Work instructions
Count every line in the entries that holds the word "finger". The reply is that count alone.

--- Data under study ---

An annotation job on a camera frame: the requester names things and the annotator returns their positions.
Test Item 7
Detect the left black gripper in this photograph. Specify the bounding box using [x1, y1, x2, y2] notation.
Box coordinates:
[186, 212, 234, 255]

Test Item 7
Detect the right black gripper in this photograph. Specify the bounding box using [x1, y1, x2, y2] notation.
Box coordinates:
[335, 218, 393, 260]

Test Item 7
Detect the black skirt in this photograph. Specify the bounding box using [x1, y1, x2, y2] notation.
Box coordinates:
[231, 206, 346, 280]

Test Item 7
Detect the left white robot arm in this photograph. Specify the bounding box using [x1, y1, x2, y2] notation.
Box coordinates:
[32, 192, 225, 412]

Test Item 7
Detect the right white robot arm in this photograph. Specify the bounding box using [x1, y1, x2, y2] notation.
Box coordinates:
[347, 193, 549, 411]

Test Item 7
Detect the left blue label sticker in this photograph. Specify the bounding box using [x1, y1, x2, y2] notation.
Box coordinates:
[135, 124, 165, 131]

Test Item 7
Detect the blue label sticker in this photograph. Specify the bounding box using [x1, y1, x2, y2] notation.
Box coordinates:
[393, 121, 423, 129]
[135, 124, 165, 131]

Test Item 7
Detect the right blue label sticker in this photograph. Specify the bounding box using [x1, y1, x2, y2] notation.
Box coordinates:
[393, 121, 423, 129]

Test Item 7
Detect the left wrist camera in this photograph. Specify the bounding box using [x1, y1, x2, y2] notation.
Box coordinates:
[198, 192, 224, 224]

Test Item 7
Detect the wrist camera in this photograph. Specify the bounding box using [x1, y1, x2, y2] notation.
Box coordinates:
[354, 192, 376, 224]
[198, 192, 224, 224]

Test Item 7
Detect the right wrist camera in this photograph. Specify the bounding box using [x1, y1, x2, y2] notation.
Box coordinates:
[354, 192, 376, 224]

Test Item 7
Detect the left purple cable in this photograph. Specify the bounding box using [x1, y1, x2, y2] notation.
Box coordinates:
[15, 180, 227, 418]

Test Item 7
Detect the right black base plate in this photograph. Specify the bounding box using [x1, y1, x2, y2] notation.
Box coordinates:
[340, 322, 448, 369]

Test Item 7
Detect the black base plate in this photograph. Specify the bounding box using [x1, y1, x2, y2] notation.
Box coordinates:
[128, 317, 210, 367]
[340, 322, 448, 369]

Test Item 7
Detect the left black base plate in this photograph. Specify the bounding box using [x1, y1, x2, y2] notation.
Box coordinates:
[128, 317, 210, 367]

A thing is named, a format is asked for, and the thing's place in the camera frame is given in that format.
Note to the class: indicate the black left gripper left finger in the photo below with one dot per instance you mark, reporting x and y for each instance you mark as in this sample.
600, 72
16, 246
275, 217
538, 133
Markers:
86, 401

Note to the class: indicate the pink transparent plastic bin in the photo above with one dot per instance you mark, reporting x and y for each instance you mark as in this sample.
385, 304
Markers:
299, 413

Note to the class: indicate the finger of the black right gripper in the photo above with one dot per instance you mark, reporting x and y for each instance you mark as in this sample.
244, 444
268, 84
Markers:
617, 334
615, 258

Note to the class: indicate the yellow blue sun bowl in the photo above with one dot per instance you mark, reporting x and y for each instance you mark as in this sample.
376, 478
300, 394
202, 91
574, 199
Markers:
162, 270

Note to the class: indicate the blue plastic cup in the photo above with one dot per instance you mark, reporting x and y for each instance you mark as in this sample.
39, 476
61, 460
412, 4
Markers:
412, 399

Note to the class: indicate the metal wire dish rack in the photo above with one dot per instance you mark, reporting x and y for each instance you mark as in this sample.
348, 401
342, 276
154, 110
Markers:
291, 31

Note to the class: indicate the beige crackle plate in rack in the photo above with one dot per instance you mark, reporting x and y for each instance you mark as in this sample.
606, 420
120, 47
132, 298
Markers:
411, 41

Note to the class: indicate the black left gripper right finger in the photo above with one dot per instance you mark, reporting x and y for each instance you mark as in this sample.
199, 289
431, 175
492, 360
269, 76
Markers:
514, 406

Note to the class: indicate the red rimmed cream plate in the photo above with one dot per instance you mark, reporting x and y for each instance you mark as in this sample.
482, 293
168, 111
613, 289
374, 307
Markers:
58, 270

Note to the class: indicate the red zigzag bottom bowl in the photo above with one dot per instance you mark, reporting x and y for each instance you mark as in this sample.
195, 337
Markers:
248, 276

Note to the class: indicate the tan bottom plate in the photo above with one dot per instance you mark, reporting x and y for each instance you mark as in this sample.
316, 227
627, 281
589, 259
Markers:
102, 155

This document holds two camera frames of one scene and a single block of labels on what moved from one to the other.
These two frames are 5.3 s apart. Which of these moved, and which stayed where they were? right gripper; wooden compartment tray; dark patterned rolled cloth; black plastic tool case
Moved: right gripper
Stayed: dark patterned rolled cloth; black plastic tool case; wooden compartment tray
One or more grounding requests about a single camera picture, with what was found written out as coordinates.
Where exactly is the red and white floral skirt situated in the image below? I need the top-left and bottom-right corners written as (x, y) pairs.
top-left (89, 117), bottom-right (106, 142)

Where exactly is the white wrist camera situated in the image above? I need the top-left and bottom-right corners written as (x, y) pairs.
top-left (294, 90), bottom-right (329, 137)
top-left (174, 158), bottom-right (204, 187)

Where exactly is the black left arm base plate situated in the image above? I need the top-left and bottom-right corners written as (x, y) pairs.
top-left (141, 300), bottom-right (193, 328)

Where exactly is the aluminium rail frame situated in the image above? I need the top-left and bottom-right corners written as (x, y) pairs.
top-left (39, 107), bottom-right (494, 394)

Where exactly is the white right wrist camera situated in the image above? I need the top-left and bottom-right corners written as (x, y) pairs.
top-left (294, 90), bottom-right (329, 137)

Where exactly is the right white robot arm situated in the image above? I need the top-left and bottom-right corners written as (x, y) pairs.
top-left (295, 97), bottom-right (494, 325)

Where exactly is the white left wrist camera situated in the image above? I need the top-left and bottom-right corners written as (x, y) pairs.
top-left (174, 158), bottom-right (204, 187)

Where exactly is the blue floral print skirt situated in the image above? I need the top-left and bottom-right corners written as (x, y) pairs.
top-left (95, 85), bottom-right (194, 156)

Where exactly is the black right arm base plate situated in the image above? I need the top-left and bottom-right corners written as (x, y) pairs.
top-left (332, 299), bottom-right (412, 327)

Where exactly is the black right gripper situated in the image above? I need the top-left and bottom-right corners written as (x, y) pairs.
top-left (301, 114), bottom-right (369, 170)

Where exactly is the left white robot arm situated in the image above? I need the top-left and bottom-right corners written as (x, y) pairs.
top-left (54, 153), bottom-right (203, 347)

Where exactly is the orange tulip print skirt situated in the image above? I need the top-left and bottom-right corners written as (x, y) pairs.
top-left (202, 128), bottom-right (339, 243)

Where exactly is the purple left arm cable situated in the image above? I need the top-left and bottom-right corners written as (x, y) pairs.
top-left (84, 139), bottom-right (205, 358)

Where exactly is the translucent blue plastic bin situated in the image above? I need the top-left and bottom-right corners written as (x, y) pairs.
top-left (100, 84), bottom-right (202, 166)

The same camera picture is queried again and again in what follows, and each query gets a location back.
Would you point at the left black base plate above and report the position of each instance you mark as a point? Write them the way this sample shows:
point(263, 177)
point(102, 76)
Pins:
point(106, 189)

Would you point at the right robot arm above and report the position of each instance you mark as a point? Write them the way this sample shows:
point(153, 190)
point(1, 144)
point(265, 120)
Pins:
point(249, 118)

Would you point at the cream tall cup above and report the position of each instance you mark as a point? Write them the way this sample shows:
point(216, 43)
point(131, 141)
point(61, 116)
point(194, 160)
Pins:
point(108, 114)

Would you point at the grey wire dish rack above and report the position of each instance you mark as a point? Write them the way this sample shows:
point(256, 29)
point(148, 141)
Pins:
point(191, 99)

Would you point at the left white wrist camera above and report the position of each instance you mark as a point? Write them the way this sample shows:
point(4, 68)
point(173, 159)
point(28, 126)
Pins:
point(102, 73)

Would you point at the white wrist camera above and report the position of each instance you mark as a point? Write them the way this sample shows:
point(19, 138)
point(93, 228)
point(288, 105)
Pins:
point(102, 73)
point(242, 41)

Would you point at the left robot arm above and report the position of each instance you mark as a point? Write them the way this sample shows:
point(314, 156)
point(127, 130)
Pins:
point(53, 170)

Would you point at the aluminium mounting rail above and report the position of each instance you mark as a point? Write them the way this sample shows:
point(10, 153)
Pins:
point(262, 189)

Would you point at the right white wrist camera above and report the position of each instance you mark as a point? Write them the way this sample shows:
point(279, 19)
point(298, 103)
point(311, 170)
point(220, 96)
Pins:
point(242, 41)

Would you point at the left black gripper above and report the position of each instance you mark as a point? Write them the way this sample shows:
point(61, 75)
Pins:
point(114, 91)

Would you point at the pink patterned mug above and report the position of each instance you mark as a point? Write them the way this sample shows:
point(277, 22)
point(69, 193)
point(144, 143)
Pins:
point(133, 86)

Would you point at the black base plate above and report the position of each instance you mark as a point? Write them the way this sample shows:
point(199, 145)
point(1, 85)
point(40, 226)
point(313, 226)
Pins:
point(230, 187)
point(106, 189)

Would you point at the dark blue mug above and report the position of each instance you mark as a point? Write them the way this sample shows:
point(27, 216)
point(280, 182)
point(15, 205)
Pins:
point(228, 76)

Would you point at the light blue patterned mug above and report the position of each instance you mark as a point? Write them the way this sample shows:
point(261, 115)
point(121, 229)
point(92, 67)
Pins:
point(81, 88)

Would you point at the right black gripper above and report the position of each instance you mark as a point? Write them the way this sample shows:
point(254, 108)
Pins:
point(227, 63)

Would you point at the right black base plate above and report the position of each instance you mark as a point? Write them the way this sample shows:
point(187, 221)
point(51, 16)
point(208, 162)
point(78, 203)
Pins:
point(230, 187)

---

Result for this task
3